◆ **BRIEF**:
Would you restate, exactly as they appear, the lines from the one containing "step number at" through the end of the data below?

◆ **DATA BLOCK**:
----

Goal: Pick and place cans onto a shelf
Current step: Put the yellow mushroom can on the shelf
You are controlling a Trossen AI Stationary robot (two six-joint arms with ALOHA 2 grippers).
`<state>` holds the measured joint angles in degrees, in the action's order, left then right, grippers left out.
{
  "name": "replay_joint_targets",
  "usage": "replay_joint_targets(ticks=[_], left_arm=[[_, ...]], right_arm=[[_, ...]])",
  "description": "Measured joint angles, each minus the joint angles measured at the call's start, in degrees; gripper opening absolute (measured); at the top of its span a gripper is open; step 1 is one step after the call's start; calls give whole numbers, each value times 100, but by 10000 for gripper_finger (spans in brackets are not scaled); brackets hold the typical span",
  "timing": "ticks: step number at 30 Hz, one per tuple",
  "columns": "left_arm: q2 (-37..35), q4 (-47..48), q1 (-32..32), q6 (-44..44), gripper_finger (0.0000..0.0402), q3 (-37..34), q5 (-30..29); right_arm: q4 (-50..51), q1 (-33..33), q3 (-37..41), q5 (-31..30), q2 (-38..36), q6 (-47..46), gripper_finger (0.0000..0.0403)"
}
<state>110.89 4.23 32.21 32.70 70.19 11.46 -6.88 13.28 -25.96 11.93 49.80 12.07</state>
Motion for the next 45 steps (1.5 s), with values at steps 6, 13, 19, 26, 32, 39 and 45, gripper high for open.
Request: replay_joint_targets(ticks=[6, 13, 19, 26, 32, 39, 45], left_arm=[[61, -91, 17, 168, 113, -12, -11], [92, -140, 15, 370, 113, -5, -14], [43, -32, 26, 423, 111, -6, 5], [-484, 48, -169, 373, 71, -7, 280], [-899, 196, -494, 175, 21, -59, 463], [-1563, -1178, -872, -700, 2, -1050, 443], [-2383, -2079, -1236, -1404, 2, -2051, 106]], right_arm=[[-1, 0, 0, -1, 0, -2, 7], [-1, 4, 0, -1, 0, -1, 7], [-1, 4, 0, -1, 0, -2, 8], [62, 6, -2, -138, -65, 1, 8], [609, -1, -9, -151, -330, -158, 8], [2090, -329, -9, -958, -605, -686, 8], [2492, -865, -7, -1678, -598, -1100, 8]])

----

◆ **RESULT**:
  "timing": "ticks: step number at 30 Hz, one per tuple",
  "columns": "left_arm: q2 (-37..35), q4 (-47..48), q1 (-32..32), q6 (-44..44), gripper_finger (0.0000..0.0402), q3 (-37..34), q5 (-30..29); right_arm: q4 (-50..51), q1 (-33..33), q3 (-37..41), q5 (-31..30), q2 (-38..36), q6 (-47..46), gripper_finger (0.0000..0.0403)"
}
<state>110.89 4.23 32.21 32.70 70.19 11.46 -6.88 13.28 -25.96 11.93 49.80 12.07</state>
Motion for the next 45 steps (1.5 s), with values at steps 6, 13, 19, 26, 32, 39 and 45, gripper high for open.
Request: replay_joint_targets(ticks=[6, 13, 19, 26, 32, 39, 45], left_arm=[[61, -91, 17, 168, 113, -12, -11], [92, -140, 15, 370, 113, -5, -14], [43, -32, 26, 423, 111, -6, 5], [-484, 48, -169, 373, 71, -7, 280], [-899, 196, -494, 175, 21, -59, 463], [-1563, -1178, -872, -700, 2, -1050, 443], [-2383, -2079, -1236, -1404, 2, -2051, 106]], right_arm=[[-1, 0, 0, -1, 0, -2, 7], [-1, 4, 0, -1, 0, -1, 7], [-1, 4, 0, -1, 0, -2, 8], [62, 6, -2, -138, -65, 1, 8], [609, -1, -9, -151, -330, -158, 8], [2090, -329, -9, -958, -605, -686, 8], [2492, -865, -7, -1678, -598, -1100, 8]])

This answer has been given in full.